◆ WHAT THE TASK ASKS ◆
When you reach the line containing "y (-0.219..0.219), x" in the data below, begin returning lines exactly as written, and stop once the line containing "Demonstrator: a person" has been returned.

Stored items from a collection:
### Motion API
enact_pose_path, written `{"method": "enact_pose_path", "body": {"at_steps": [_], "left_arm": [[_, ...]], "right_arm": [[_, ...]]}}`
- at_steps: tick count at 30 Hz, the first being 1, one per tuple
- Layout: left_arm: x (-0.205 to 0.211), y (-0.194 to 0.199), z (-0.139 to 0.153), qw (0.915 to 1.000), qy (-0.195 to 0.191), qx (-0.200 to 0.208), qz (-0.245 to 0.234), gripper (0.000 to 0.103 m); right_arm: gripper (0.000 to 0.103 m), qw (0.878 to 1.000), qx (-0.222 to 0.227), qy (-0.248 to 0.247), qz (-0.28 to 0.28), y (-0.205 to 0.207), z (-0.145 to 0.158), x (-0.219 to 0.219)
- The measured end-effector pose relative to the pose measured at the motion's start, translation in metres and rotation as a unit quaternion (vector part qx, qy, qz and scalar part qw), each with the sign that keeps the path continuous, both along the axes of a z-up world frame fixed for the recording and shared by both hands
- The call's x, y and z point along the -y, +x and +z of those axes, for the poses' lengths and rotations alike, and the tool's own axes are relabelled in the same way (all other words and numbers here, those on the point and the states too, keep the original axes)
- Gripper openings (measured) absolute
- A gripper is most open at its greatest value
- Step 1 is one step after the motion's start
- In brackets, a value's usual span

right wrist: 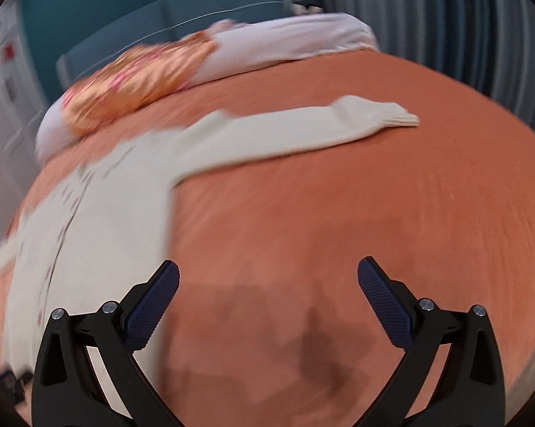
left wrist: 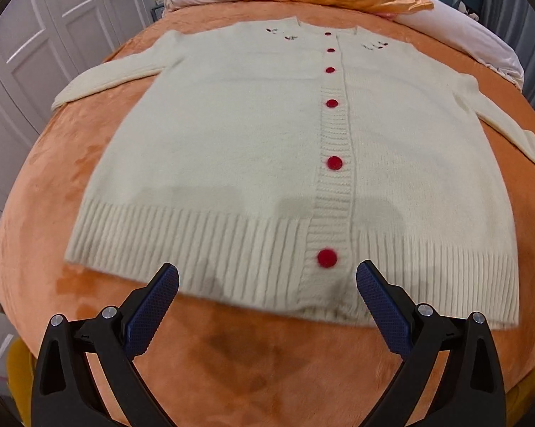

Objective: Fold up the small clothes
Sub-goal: 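Grasp the cardigan sleeve cuff with the right gripper and lift it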

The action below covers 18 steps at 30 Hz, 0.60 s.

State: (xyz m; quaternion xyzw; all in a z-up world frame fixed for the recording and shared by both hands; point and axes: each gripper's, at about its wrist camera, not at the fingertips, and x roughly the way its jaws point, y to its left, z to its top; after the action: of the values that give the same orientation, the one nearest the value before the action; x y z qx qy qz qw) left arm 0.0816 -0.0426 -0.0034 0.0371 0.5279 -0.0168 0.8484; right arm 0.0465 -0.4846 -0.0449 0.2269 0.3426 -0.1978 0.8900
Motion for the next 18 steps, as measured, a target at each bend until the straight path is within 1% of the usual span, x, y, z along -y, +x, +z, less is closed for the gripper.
{"method": "enact_pose_path", "body": {"at_steps": [3,6,8,10,11,14,16,18], "left_arm": [[0.008,0.008,-0.007,0.9997,-0.014,-0.019,-0.003,0.097],[0.019,0.013,-0.012,0.9998,0.002,-0.02,-0.001,0.094],[0.027,0.015,-0.016,0.9996,0.004,-0.023,-0.015,0.094],[0.035,0.018,-0.018,0.9992,0.015,-0.023,-0.028,0.096],[0.037,0.018,-0.018,0.9991,0.017,-0.02,-0.033,0.096],[0.044,0.022,-0.016,0.9986,0.003,-0.013,-0.052,0.096],[0.047,0.026,-0.017,0.998,-0.004,-0.016,-0.061,0.096],[0.051,0.028,-0.016,0.9975,0.005,-0.007,-0.07,0.096]], "right_arm": [[0.098,0.998,0.01,0.032,-0.049,0.021,-0.013,0.067],[0.098,0.995,0.024,0.064,-0.077,0.036,-0.024,0.108],[0.098,0.991,0.038,0.089,-0.096,0.045,-0.031,0.137],[0.098,0.985,0.052,0.118,-0.114,0.057,-0.04,0.161],[0.098,0.983,0.057,0.123,-0.12,0.06,-0.042,0.169],[0.098,0.978,0.077,0.143,-0.13,0.073,-0.05,0.188],[0.091,0.975,0.09,0.156,-0.127,0.082,-0.055,0.195],[0.061,0.974,0.09,0.167,-0.123,0.092,-0.058,0.198]]}}
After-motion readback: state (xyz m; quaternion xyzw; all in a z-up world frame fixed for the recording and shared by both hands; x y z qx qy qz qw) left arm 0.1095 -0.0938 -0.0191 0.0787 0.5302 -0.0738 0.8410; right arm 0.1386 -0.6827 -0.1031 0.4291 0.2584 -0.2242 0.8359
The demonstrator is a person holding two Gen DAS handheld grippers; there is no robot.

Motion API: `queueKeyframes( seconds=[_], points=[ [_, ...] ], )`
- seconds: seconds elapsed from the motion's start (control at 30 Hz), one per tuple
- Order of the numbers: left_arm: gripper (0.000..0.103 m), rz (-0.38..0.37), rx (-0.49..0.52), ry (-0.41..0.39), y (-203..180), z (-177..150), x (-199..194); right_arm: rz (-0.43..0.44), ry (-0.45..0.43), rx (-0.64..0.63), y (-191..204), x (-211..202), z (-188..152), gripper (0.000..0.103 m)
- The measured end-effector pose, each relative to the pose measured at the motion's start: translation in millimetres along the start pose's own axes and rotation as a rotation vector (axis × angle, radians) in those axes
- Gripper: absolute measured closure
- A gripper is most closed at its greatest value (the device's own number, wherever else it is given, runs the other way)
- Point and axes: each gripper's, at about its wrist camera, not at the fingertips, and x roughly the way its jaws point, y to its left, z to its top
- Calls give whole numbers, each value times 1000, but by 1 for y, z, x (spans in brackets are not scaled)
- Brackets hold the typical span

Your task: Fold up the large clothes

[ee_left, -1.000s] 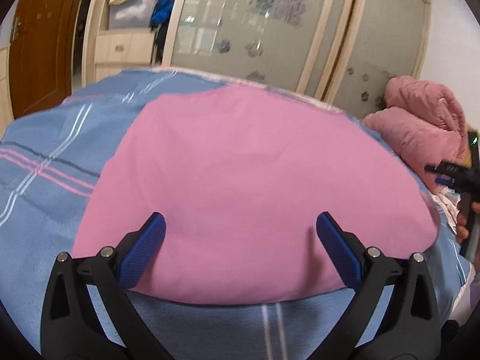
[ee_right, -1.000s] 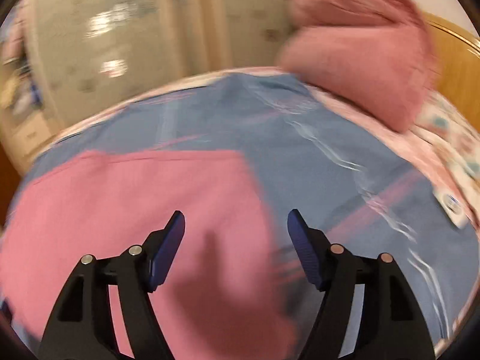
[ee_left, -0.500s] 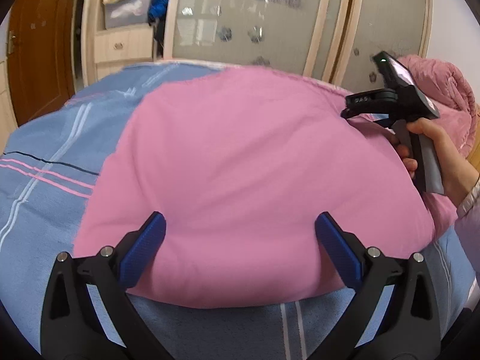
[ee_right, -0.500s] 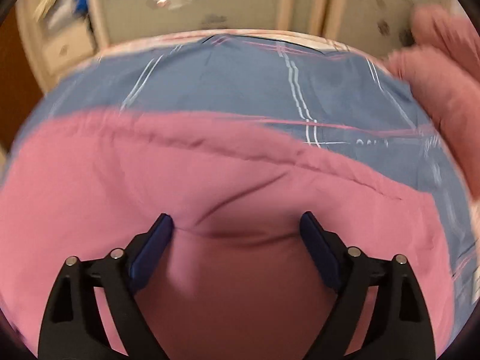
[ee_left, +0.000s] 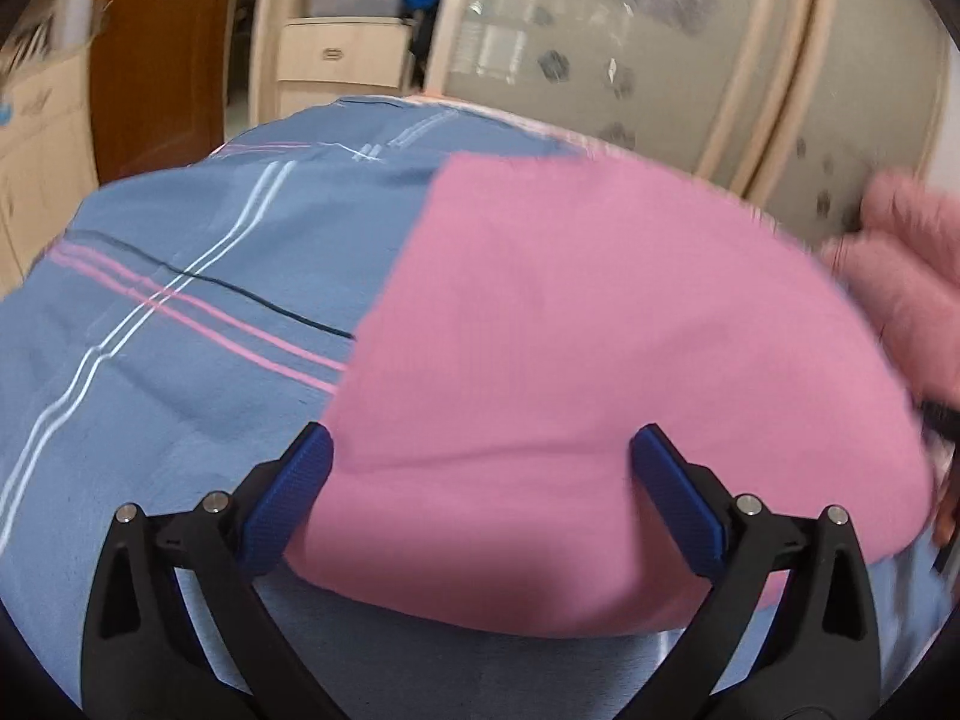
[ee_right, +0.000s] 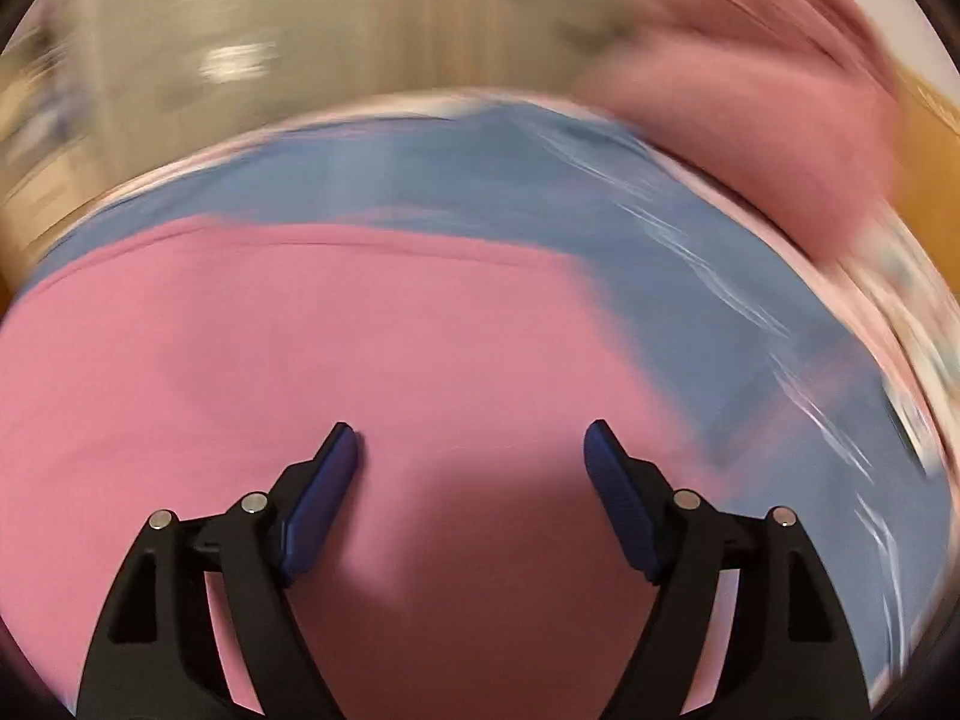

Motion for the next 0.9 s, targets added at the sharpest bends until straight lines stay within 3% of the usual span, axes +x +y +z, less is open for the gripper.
queueKeyframes(
  seconds=[0.07,0.13,0.17,0.23,0.3,0.37,0.47,0.53,0.57,0.63,0.73,0.9],
  points=[
    [3,-47,-5,-135,-2,4,-30,116,-57,22,-17,-31,-10,28],
    [2,-80,78,-184,-26,5,-45,179,-135,-85,0,-64,-31,28],
    [2,-107,139,-146,-44,2,-41,232,-146,-160,15,-77,-46,28],
    [2,-117,192,-44,-61,-8,-20,296,-77,-245,42,-86,-77,28],
    [2,-77,203,30,-63,-19,-1,259,-6,-311,58,-72,-101,28],
    [2,-20,202,86,-59,-20,4,219,6,-327,53,-61,-114,27],
    [2,47,122,98,-38,-13,-13,182,15,-151,1,-53,-111,27],
    [3,124,92,88,-22,-18,-25,83,17,-72,-25,-60,-112,27],
    [3,114,75,70,-17,-20,-37,69,-3,-52,-35,-74,-118,27],
    [3,48,86,-8,-21,-23,-74,139,-72,-58,-37,-112,-138,27],
    [2,66,151,-113,-44,-48,-138,151,-190,-108,-26,-169,-171,20],
    [2,-49,165,-113,-82,-95,-199,232,-263,-183,8,-213,-168,16]
  ],
)
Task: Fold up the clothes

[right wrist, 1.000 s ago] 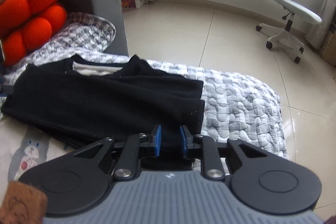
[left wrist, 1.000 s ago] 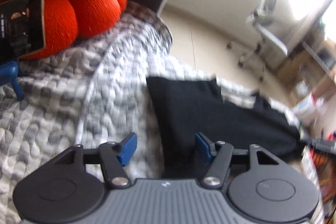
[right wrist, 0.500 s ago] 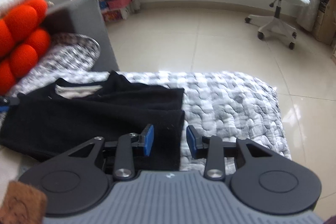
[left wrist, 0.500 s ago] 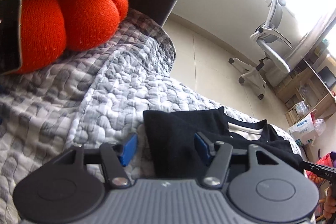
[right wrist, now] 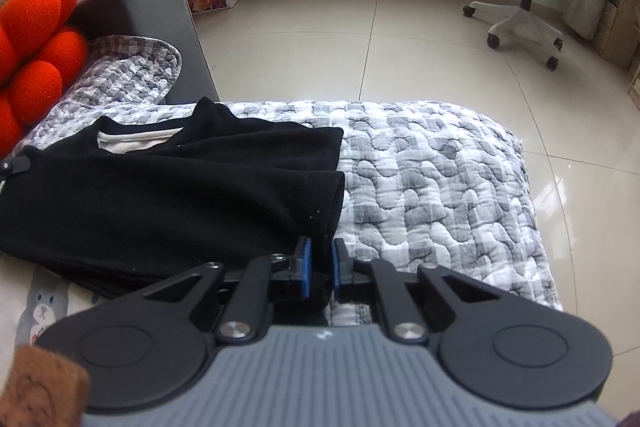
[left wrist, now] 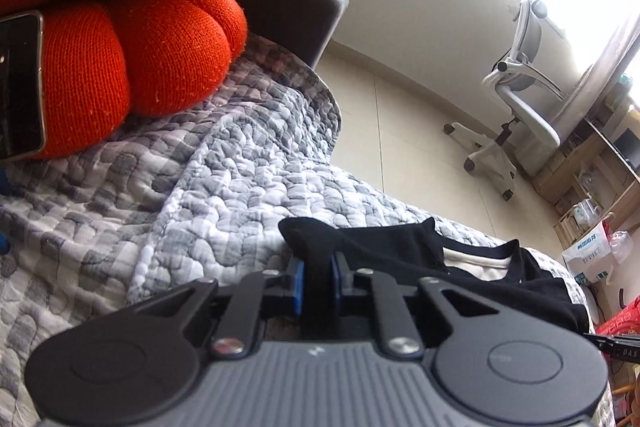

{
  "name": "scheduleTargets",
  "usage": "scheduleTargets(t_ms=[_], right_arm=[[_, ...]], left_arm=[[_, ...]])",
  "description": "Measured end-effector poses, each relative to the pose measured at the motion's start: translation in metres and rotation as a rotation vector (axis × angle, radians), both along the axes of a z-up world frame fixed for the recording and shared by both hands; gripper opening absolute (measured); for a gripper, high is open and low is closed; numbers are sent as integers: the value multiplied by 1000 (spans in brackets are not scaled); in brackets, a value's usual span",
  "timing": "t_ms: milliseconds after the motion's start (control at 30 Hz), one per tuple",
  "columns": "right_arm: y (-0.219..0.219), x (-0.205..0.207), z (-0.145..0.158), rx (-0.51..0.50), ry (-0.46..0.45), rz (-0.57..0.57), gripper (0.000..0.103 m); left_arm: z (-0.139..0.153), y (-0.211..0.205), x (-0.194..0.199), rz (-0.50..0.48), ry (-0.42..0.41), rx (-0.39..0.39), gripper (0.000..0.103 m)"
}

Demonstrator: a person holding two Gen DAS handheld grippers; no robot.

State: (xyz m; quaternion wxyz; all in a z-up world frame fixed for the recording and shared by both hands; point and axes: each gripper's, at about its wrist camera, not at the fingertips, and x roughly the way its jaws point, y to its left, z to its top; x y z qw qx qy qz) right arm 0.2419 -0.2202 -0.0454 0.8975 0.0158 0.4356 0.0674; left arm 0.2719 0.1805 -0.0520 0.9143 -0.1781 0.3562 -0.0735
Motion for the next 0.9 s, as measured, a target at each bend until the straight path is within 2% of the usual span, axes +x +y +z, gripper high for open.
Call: scheduleTargets(t_ms=[67, 100, 133, 200, 233, 367, 533, 667, 733, 833, 900], right_arm=[[1, -2, 4, -15, -22, -10, 12], [3, -4, 7, -17, -41, 3, 16], [5, -7, 10, -19, -60, 17, 24], [10, -11, 16, -22, -98, 43, 25], [13, -13, 19, -17, -113, 59, 27], [26, -17, 27, -3, -156, 112, 28], [45, -17, 18, -22, -127, 173, 29], [58, -17, 7, -48, -86, 208, 29], [63, -18, -2, -70, -41, 213, 29], [68, -24, -4, -108, -48, 222, 30], [67, -27, -3, -111, -44, 224, 30]], left_arm=[[1, -2, 0, -19, 9, 17, 14], [1, -3, 1, -30, 15, 27, 17], [2, -3, 1, -35, 24, 40, 20], [5, -1, -2, -22, 40, 44, 34], [7, 1, -4, -17, 44, 49, 36], [17, 1, -20, -8, 44, 90, 36], [24, -25, -47, -24, 38, 172, 35], [31, -58, -70, -88, -39, 273, 35], [25, -68, -73, -125, -23, 294, 36], [8, -73, -70, -135, 26, 364, 36], [6, -71, -71, -137, 27, 374, 36]])
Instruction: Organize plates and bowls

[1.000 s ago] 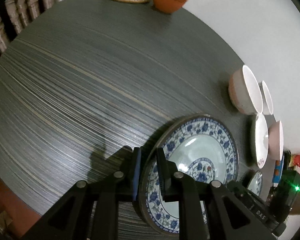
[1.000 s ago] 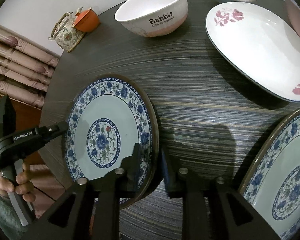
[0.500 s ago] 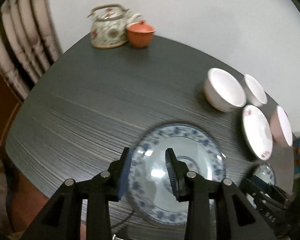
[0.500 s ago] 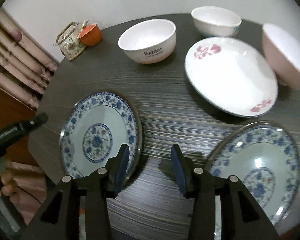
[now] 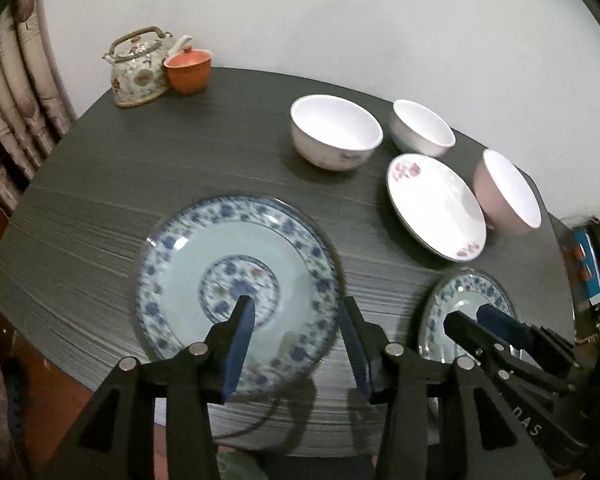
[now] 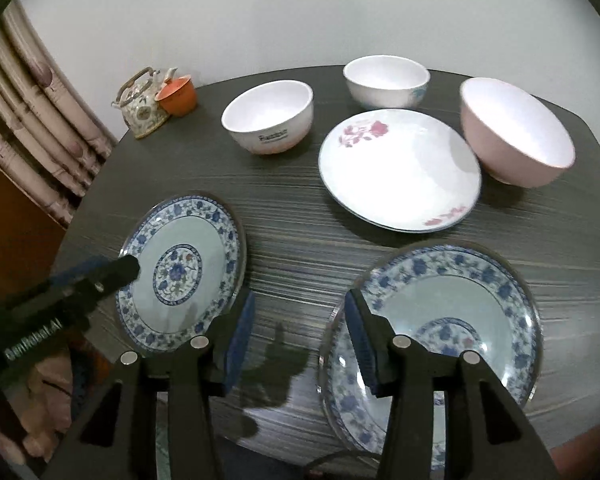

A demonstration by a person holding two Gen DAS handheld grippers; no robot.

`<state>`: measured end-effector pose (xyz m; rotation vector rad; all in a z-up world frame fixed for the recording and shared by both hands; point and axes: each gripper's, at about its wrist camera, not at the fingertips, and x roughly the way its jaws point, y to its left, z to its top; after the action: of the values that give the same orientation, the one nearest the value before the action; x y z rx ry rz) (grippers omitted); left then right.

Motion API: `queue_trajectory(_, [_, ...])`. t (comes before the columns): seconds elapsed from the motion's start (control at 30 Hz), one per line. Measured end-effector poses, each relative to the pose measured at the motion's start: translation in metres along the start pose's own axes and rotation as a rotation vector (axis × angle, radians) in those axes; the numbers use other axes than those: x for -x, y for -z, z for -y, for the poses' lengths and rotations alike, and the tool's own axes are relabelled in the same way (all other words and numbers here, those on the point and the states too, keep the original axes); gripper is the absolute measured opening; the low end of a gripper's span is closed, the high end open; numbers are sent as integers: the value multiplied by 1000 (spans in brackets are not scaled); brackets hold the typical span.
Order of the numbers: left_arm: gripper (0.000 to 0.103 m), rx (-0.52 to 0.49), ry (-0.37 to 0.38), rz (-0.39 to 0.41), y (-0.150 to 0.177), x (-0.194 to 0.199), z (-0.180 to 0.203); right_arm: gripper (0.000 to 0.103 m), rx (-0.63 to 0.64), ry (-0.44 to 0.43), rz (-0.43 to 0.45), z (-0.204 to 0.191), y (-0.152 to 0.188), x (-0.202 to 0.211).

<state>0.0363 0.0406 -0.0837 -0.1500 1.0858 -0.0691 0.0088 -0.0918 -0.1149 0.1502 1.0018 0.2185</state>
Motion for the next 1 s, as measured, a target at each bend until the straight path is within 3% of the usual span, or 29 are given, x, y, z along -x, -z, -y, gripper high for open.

◆ RESPONSE ◆
  "columns": "right_arm: y (-0.219..0.219), x (-0.205..0.207), z (-0.145..0.158), rx (-0.51..0.50), ry (-0.46..0.45), rz (-0.57..0.57), gripper (0.000..0.103 m); left_arm: z (-0.139..0.153), y (-0.211..0.205), x (-0.194..0.199), rz (-0.50..0.48), ry (-0.42..0.41), rx (-0.39..0.39), gripper (0.000..0.103 m)"
}

Demonstrator: a person holding two Gen DAS handheld grippers; no robot.

The output above is the complete answer.